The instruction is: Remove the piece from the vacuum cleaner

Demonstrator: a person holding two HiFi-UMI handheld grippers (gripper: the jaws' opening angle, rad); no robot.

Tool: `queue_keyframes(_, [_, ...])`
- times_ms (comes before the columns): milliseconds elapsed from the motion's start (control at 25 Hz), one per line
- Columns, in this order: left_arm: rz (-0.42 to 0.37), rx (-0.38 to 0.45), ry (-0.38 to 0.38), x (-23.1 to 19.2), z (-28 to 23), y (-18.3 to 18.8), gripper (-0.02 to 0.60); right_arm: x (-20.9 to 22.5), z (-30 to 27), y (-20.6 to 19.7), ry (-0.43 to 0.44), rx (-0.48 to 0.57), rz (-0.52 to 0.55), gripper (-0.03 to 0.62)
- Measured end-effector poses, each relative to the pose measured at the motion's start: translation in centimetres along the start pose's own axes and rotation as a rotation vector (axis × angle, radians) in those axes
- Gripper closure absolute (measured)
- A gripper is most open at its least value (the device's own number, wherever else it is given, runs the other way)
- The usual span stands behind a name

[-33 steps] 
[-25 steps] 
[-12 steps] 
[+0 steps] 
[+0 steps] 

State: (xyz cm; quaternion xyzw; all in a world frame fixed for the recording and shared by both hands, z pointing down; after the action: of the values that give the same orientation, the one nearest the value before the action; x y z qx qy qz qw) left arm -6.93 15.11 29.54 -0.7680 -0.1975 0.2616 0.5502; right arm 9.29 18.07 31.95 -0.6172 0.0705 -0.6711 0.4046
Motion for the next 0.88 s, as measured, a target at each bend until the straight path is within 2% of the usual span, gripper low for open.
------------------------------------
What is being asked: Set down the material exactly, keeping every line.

Solved exercise:
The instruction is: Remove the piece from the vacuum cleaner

Demonstrator: a person holding two HiFi-UMI handheld grippers (gripper: the jaws' opening angle, rad); no robot.

Tool: `queue_keyframes(_, [_, ...])`
- times_ms (comes before the columns): milliseconds elapsed from the motion's start (control at 25 Hz), one per line
- Columns, in this order: left_arm: rz (-0.42 to 0.37), rx (-0.38 to 0.45), ry (-0.38 to 0.38), x (-23.1 to 19.2), z (-28 to 23), y (-18.3 to 18.8), gripper (-0.02 to 0.60); right_arm: x (-20.9 to 22.5), z (-30 to 27), y (-20.6 to 19.7), ry (-0.43 to 0.44), rx (-0.48 to 0.57), rz (-0.52 to 0.55), gripper (-0.03 to 0.62)
- Measured end-effector poses, each relative to the pose measured at the motion's start: translation in centimetres along the start pose's own axes and rotation as a rotation vector (axis × angle, radians) in those axes
- Gripper closure absolute (measured)
- A gripper is most open at its least value (the device's own number, wherever else it is given, runs the other way)
- The usual span stands behind a name

[-33 steps] 
[-25 steps] 
[-12 steps] 
[+0 steps] 
[+0 steps] 

State: (xyz cm; quaternion xyzw; all in a world frame fixed for the recording and shared by both hands, z pointing down; after the action: of the values that give the same orientation, the one nearest the value before the action; x y z qx qy qz qw) left arm -6.93 15.11 29.54 -0.7680 -0.1975 0.2616 0.5502; right arm 9.29 18.07 31.95 -0.6172 0.0705 -0.6711 0.4046
Motion for the next 0.88 s, as measured, a target at each bend until the straight path is within 2% of the usual span, gripper low for open.

The response above is complete.